Human Salivary Histatin 5 Causes Disordered Volume Regulation and Cell Cycle Arrest in Candida albicans

Abstract

ABSTRACT Human salivary histatin 5 (Hst 5) is a nonimmune salivary protein with antifungal activity against an important human pathogen, Candida albicans. The candidacidal activity of histatins appears to be a distinctive multistep mechanism involving depletion of the C. albicans intracellular ATP content as a result of nonlytic ATP efflux. Hst 5 caused a loss of cell viability concomitant with a decrease in cellular volume as determined both by a classical candidacidal assay with exogenous Hst 5 and by using a genetically engineered C. albicans strain expressing Hst 5. Preincubation of C. albicans cells with pharmacological inhibitors of anion transport provided complete or substantial protection from Hst 5-induced killing and volume reduction of cells.

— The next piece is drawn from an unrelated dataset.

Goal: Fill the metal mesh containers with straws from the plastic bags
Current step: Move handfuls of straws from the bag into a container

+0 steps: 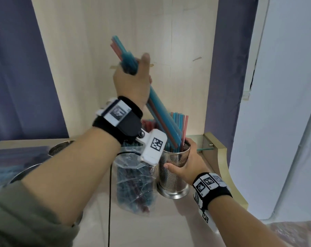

Moreover, intracellular expression of Hst 5 resulted in a reduction in the population mean cell volume that was accompanied by an increase in the percentage of unbudded cells and C. albicans cells in the G 1 phase. Following expression of Hst 5, the smallest cells sorted by fluorescence-activated cell sorting from the total population did not replicate and were exclusively in the G 1 phase. Cells with intracellularly expressed Hst 5 had greatly reduced G 1 cyclin transcript levels, indicating that they arrested in the G 1 phase before the onset of Start. Our data demonstrate that a key determinant in the mechanism of Hst 5 toxicity in C. albicans cell s is the disruption of regulatory circuits for cell volume homeostasis that is closely coupled with loss of intracellular ATP. This novel process of fungicidal activity by a human salivary protein has highlighted potential interactions of Hst 5 with volume regulatory mechanisms and the process of yeast cell cycle control.